Do your homework. Read as much literature on the employer as possible and on the people who will be interviewing you. Go to the employer’s website and pay attention to the words they use to describe themselves. Read the ―Careers section of the employer’s website, where they often describe the type of people they hire and the skills they seek. Also check out any press releases on the website, which will reveal recent cases the employer worked on and other news the employer deems important. Research the lawyers who will interview you. If you don’t know who they are, call or email the person who arranged the interview and ask (nicely). Speak with anyone who may know something about the employer — Career Services, your professors, friends and Loyola alumni. Always check online resources such as employer websites, Lexis, Westlaw, and PSLawNet. Google the employer – it is always surprising what I learn about legal employers and people by doing a simple Google search.
Go to the interview ready to talk about yourself and ask questions about them – questions that show you are interested in the employer, have already researched them, and want to learn more. Avoid asking questions that can be an-swered with simple research or questions that are confronta-tional or too self-interested.

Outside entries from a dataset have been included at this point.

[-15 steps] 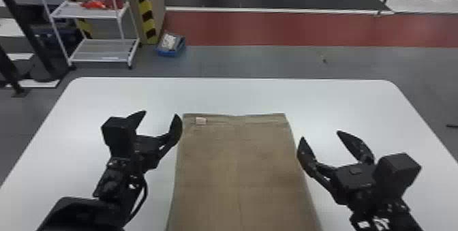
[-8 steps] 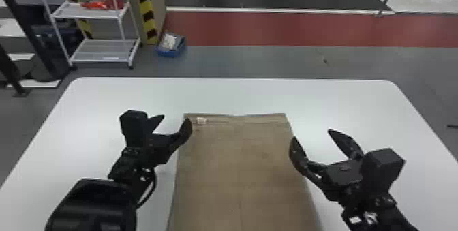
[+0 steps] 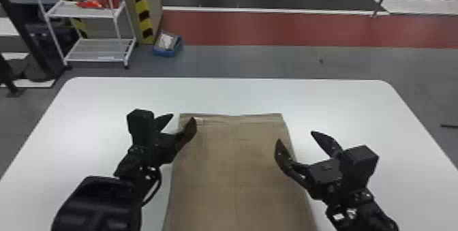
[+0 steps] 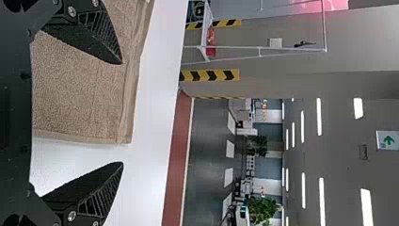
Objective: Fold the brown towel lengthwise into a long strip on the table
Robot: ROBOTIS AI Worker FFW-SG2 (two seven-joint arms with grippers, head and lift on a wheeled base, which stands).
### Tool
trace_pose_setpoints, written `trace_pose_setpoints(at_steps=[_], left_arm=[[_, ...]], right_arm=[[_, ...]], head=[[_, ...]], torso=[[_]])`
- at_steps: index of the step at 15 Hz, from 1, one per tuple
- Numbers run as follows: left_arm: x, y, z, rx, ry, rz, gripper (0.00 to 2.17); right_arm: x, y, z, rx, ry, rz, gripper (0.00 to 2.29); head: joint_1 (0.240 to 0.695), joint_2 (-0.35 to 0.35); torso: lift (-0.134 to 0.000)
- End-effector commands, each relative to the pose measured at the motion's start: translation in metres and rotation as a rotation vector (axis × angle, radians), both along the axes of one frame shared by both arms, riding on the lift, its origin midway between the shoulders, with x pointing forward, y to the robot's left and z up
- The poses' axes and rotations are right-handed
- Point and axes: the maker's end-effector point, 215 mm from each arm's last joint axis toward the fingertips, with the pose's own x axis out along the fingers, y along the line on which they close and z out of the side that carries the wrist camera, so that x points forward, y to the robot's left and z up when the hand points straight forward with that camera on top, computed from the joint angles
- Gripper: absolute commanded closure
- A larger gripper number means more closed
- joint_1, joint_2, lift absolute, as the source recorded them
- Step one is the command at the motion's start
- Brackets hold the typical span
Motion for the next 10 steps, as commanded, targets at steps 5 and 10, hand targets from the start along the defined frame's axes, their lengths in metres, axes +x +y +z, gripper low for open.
trace_pose_setpoints(at_steps=[5, 10], left_arm=[[0.0, 0.006, -0.016, 0.011, 0.031, 0.007, 0.45], [-0.003, 0.004, -0.021, 0.015, 0.048, -0.008, 0.64]], right_arm=[[0.001, 0.003, -0.002, 0.002, 0.003, 0.009, 0.12], [0.0, 0.002, -0.002, 0.003, 0.004, 0.012, 0.12]], head=[[0.695, -0.034], [0.695, -0.034]], torso=[[-0.117], [-0.117]])
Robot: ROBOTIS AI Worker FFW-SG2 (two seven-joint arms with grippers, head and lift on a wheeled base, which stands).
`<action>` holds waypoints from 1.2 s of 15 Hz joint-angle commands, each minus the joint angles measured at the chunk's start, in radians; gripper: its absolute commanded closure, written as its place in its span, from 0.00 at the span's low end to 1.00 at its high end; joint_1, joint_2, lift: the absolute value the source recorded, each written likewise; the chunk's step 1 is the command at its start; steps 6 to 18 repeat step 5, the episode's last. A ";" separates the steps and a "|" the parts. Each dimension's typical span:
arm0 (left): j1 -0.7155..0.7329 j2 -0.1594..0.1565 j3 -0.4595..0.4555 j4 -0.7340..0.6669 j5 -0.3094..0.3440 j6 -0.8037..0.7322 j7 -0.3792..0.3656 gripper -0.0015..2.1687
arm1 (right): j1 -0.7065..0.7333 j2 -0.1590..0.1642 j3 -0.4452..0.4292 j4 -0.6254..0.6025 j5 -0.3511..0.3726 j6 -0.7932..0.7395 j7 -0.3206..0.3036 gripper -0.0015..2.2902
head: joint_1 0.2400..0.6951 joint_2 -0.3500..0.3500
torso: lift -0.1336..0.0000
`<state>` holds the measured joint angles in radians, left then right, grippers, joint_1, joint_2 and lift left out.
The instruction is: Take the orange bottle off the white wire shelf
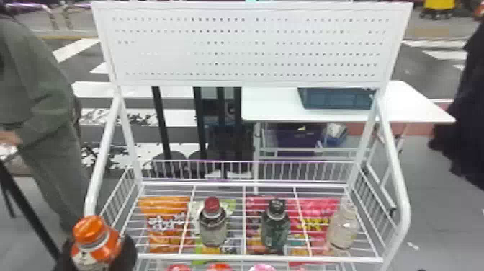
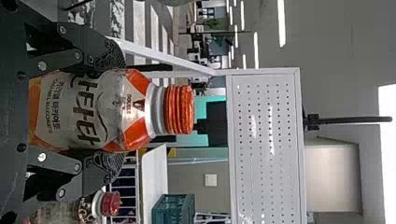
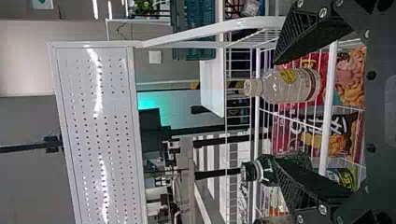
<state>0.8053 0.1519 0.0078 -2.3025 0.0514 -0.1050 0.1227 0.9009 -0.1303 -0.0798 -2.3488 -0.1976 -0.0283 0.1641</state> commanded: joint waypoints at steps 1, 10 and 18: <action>-0.001 0.000 -0.002 0.000 0.001 -0.003 0.000 0.32 | 0.001 0.000 0.000 -0.004 0.003 0.000 0.000 0.07 | 0.57 0.50 | 1.00; -0.003 0.000 -0.003 -0.002 -0.001 0.000 0.000 0.32 | 0.000 0.000 0.000 -0.006 0.006 0.000 0.000 0.07 | 0.57 0.50 | 1.00; -0.003 0.000 -0.003 -0.002 -0.001 0.000 0.000 0.32 | 0.000 0.000 0.000 -0.006 0.006 0.000 0.000 0.07 | 0.57 0.50 | 1.00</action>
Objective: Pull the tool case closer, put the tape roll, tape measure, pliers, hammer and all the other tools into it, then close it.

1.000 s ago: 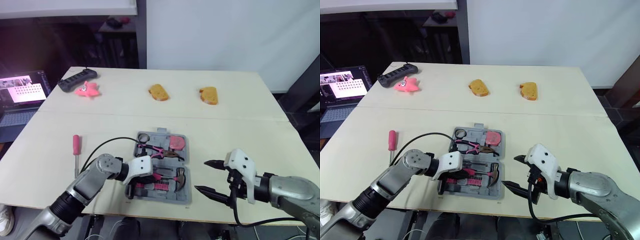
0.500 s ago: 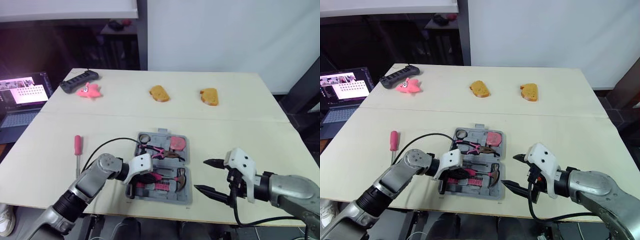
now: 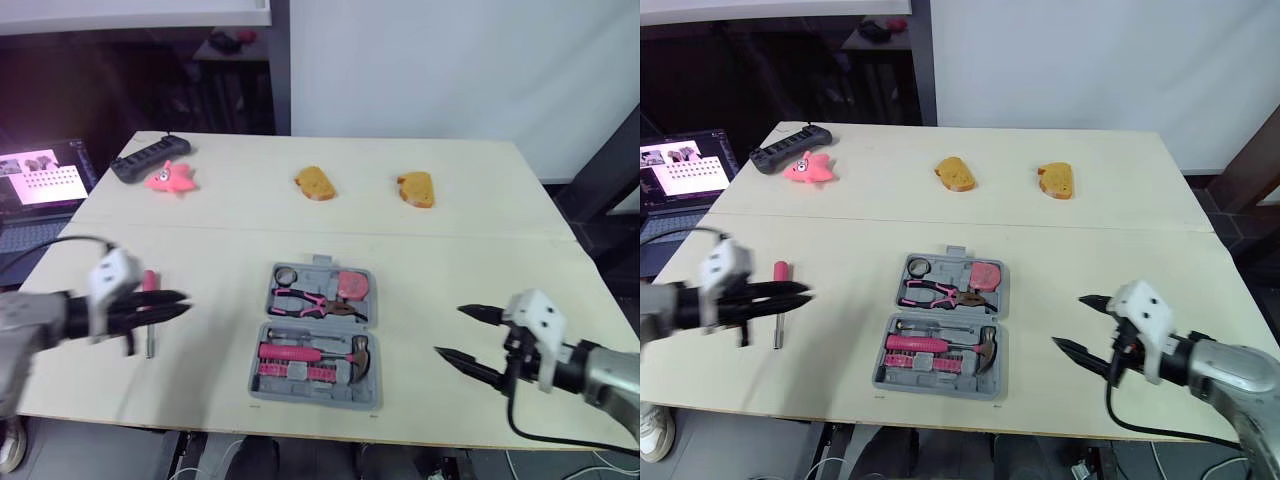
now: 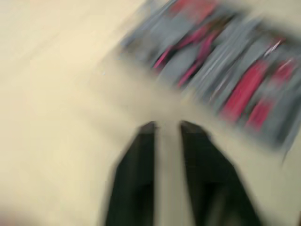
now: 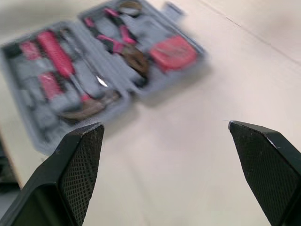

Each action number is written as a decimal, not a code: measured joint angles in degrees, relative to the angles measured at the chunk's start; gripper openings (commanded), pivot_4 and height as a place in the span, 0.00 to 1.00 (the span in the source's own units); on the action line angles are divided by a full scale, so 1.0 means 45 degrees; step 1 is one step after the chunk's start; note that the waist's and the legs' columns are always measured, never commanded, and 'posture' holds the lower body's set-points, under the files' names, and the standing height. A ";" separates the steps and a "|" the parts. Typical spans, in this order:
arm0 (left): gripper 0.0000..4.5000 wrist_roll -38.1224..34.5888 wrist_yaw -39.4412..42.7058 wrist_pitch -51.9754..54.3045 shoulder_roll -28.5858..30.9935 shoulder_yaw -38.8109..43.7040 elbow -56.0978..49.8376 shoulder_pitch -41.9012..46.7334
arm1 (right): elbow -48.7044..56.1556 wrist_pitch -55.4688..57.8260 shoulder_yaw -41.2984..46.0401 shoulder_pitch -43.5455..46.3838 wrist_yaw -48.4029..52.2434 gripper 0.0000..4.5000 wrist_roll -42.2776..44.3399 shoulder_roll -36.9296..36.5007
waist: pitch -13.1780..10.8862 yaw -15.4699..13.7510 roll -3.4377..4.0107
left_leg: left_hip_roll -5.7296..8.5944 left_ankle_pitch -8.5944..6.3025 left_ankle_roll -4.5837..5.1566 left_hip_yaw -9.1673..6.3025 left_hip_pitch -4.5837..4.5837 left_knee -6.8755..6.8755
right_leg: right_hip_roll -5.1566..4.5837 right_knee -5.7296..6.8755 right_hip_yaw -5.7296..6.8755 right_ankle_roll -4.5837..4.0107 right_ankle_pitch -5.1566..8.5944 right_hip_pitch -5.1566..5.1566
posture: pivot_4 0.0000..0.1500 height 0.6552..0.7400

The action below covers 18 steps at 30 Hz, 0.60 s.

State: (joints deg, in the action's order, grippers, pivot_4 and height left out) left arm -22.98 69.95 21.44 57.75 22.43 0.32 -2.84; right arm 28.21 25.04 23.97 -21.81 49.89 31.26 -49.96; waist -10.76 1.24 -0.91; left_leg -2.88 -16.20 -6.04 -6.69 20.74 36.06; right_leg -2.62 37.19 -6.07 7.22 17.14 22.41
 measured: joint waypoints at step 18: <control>0.99 0.0791 -0.0587 -0.4684 0.0113 0.3703 0.7382 -0.2762 | -0.4956 -0.3478 0.1738 -0.0809 0.2433 1.00 -0.1117 0.0589 | -0.0037 0.0040 -0.0040 | -0.0003 -0.0003 -0.0007 0.0024 -0.0003 -0.0016 | -0.0008 -0.0001 -0.0009 -0.0029 0.0015 0.0013 | 1.00 1.00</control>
State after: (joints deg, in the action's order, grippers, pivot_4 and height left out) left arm -19.42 67.31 0.36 58.26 39.09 33.54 -15.27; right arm 5.91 9.39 31.79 -25.45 60.84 26.23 -47.31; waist -10.93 1.42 -1.08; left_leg -2.89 -16.21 -6.07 -6.59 20.73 35.98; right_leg -2.65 37.19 -6.11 7.09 17.21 22.47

Prepare a list of ten really good questions that are directly relevant to the employer and the work you will do for them if you get hired. If you don’t know what questions to ask, schedule a quick mock interview with your career counselor – you will be so much better prepared for your interviews after a mock interview – they really are essential.
If you go to your interviews informed about the employer, ready to talk about yourself, and ready to ask lots of questions, you and your interviewer will never be at a loss for words.